[Records excerpted from a collection]
⁂

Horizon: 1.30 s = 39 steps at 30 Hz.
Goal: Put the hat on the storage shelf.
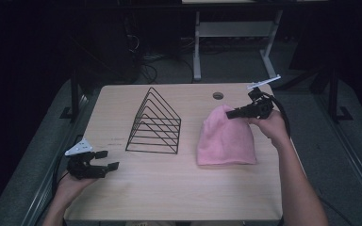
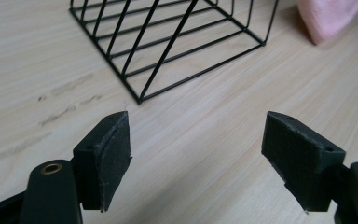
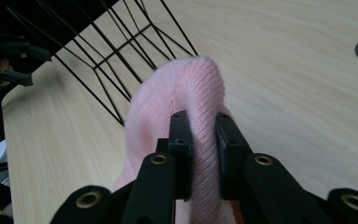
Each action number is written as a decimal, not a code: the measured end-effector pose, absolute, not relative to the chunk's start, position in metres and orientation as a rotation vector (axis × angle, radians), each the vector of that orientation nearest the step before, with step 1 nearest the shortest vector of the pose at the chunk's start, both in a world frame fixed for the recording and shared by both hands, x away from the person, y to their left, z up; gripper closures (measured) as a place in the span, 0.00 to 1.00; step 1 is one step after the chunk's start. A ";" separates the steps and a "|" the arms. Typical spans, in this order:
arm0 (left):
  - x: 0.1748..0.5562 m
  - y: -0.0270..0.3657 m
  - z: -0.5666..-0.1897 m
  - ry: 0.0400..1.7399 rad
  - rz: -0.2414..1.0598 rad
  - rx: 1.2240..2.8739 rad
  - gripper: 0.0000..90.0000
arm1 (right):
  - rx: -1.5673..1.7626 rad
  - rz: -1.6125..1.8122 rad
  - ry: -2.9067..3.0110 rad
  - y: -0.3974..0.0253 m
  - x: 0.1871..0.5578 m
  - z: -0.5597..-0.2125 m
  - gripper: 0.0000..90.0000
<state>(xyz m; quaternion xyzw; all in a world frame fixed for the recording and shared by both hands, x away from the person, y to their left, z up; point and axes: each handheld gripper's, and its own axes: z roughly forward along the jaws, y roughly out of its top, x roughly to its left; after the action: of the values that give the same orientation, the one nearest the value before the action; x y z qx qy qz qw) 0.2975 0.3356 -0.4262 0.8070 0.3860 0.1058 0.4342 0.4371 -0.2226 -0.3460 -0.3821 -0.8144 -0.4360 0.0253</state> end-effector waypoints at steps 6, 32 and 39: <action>0.305 0.328 -0.414 0.904 0.238 2.045 0.27 | -1.144 -1.397 -2.544 -0.220 0.432 -0.326 0.88; 0.328 0.325 -0.356 0.758 0.157 2.080 0.27 | -0.966 -1.523 -2.620 -0.188 0.426 -0.260 0.88; 0.335 0.322 -0.336 0.716 0.153 2.100 0.27 | -0.915 -1.552 -2.630 -0.176 0.425 -0.237 0.88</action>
<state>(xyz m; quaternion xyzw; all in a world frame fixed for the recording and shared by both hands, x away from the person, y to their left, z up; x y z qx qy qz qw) 0.3353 0.3218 -0.3362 0.8466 0.2885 0.0618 0.4429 0.4249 -0.1764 -0.2373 -0.2870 -0.8247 -0.4868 -0.0230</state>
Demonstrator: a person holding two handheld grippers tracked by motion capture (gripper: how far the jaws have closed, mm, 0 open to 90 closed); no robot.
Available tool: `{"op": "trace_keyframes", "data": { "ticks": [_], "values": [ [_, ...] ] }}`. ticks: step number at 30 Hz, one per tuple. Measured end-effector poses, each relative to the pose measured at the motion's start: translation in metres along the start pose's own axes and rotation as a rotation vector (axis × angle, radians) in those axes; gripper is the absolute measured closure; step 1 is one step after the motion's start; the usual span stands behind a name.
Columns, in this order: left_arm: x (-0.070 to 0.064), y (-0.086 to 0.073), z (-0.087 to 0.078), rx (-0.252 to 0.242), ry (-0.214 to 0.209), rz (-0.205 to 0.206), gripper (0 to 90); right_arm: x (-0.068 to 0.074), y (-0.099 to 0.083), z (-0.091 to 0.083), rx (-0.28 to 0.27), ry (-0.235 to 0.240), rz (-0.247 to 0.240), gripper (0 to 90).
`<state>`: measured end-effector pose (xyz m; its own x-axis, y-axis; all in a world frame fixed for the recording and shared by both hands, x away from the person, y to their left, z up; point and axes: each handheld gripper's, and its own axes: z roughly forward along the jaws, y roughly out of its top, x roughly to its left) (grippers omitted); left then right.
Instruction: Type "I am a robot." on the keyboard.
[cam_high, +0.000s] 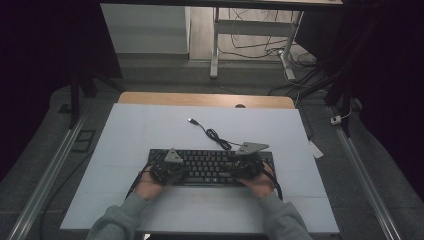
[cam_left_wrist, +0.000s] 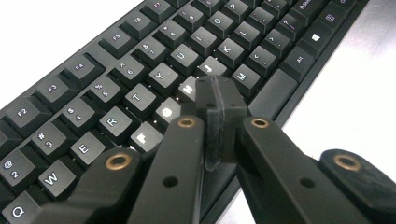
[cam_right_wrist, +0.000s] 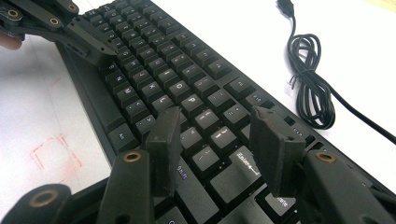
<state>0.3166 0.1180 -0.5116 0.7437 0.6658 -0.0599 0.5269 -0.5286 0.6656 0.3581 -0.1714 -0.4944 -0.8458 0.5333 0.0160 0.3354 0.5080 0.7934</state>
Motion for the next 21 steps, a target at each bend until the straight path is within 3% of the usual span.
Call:
{"op": "trace_keyframes", "data": {
  "ticks": [21],
  "values": [
    [-0.0019,-0.0007,0.0058,0.022,0.006,0.006,88.3,-0.0007,-0.0003,-0.0001,-0.001,0.0,0.007,53.5]
  ]
}}
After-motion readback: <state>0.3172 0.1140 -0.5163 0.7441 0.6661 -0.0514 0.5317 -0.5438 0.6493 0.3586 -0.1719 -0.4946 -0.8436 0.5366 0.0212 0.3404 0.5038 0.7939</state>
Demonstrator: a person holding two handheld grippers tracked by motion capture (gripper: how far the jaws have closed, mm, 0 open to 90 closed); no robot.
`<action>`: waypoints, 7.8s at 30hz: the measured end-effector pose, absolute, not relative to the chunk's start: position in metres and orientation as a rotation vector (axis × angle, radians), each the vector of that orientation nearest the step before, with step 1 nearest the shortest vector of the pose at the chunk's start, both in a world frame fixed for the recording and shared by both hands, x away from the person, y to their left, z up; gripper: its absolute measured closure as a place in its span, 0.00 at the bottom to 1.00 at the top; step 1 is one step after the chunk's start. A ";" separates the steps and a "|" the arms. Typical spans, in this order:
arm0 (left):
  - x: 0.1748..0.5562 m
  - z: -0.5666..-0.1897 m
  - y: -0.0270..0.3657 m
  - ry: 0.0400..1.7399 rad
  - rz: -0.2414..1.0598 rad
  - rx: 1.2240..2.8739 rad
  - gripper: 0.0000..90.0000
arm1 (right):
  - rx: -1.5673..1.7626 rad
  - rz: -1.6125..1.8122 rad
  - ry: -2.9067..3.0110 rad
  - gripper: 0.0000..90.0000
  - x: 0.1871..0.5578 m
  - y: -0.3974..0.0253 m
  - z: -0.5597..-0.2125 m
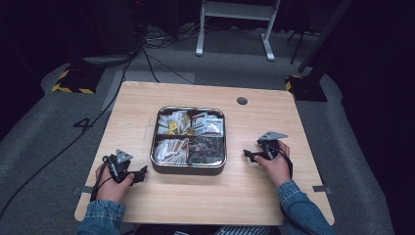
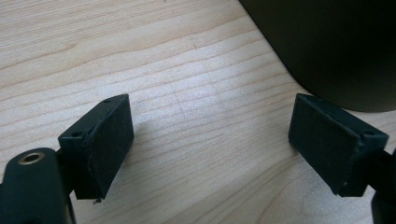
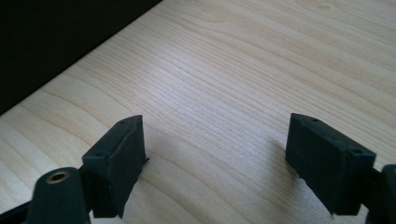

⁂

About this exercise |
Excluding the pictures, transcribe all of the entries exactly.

Exercise output |
Horizon: 1.30 s = 39 steps at 30 Hz.
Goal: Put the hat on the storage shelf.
Each action number is written as a decimal, not a code: the measured end-effector pose, absolute, not relative to the chunk's start, position in metres and orientation as a rotation vector (axis × angle, radians), each the vector of that orientation nearest the step before, with step 1 nearest the shortest vector of the pose at the chunk's start, both in a world frame fixed for the recording and shared by both hands, x away from the person, y to their left, z up; gripper closures (measured) as a place in the span, 0.00 to 1.00; step 1 is one step after the chunk's start. A ";" separates the steps and a "|" the arms. Typical spans, in this order:
arm0 (left):
  - x: 0.1748..0.5562 m
  - y: -0.0270..0.3657 m
  - z: -0.5666..-0.1897 m
  - ry: 0.0400..1.7399 rad
  - rz: -0.2414..1.0598 rad
  - rx: 1.2240..2.8739 rad
  - gripper: 0.0000..90.0000
arm1 (right):
  - rx: -1.5673..1.7626 rad
  - rz: -1.6125..1.8122 rad
  - ry: -2.9067..3.0110 rad
  - y: -0.3974..0.0253 m
  - x: 0.1871..0.5578 m
  - z: -0.5597..-0.2125 m
  - gripper: 0.0000..90.0000
<state>(xyz m; quaternion xyzw; all in a world frame fixed for the recording and shared by both hands, x away from the person, y to their left, z up; point and axes: each handheld gripper's, and its own axes: z roughly forward along the jaws, y roughly out of its top, x roughly to its left; after the action: of the values that give the same orientation, the one nearest the value before the action; x y z qx qy qz qw) 0.2975 0.3356 -0.4262 0.8070 0.3860 0.1058 0.4342 0.4371 -0.2226 -0.3460 -0.3821 -0.8144 -0.4360 0.0253</state> end-effector waypoints at steps 6, 32 and 39: <action>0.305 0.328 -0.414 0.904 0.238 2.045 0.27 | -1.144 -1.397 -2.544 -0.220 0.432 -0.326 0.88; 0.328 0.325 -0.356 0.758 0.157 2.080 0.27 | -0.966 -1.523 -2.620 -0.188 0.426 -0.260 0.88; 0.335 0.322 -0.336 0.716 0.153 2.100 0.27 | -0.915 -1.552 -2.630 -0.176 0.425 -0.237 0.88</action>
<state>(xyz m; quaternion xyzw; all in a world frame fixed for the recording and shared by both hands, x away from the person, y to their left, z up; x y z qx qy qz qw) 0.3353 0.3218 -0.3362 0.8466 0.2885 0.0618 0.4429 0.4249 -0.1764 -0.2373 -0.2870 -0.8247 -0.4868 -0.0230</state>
Demonstrator: a person holding two handheld grippers tracked by motion capture (gripper: how far the jaws have closed, mm, 0 open to 90 closed); no robot.
Available tool: `{"op": "trace_keyframes", "data": { "ticks": [_], "values": [ [_, ...] ] }}`. ticks: step number at 30 Hz, one per tuple. Measured end-effector poses, each relative to the pose measured at the motion's start: translation in metres along the start pose's own axes and rotation as a rotation vector (axis × angle, radians) in those axes; gripper is the absolute measured closure; step 1 is one step after the motion's start; the usual span stands behind a name.
Columns, in this order: left_arm: x (-0.070 to 0.064), y (-0.086 to 0.073), z (-0.087 to 0.078), rx (-0.252 to 0.242), ry (-0.214 to 0.209), rz (-0.205 to 0.206), gripper (0 to 90); right_arm: x (-0.068 to 0.074), y (-0.099 to 0.083), z (-0.091 to 0.083), rx (-0.28 to 0.27), ry (-0.235 to 0.240), rz (-0.247 to 0.240), gripper (0 to 90).
`<state>`: measured end-effector pose (xyz m; its own x-axis, y-axis; all in a world frame fixed for the recording and shared by both hands, x away from the person, y to their left, z up; point and axes: each handheld gripper's, and its own axes: z roughly forward along the jaws, y roughly out of its top, x roughly to its left) (grippers omitted); left then right.
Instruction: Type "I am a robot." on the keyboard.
[cam_high, +0.000s] 
[cam_left_wrist, +0.000s] 
[cam_right_wrist, +0.000s] 
<state>0.3166 0.1180 -0.5116 0.7437 0.6658 -0.0599 0.5269 -0.5286 0.6656 0.3581 -0.1714 -0.4944 -0.8458 0.5333 0.0160 0.3354 0.5080 0.7934</state>
Motion for the next 21 steps, a target at each bend until the straight path is within 3% of the usual span.
Call:
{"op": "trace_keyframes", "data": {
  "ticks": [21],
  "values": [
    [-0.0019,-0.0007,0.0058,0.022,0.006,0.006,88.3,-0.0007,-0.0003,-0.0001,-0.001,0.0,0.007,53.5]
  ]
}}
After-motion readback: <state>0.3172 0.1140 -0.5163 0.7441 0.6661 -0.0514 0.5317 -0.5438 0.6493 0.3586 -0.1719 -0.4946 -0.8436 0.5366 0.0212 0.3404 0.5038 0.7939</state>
Demonstrator: a person holding two handheld grippers tracked by motion capture (gripper: how far the jaws have closed, mm, 0 open to 90 closed); no robot.
`<action>`: waypoints, 7.8s at 30hz: the measured end-effector pose, absolute, not relative to the chunk's start: position in metres and orientation as a rotation vector (axis × angle, radians), each the vector of that orientation nearest the step before, with step 1 nearest the shortest vector of the pose at the chunk's start, both in a world frame fixed for the recording and shared by both hands, x away from the person, y to their left, z up; gripper: its absolute measured closure as a place in its span, 0.00 at the bottom to 1.00 at the top; step 1 is one step after the chunk's start. A ";" separates the steps and a "|" the arms. Typical spans, in this order:
arm0 (left):
  - x: 0.1748..0.5562 m
  - z: -0.5666..-0.1897 m
  - y: -0.0270..0.3657 m
  - ry: 0.0400..1.7399 rad
  - rz: -0.2414..1.0598 rad
  - rx: 1.2240..2.8739 rad
  - gripper: 0.0000..90.0000
arm1 (right):
  - rx: -1.5673..1.7626 rad
  - rz: -1.6125..1.8122 rad
  - ry: -2.9067..3.0110 rad
  - gripper: 0.0000..90.0000
  - x: 0.1871..0.5578 m
  - y: -0.3974..0.0253 m
  - z: -0.5597..-0.2125 m

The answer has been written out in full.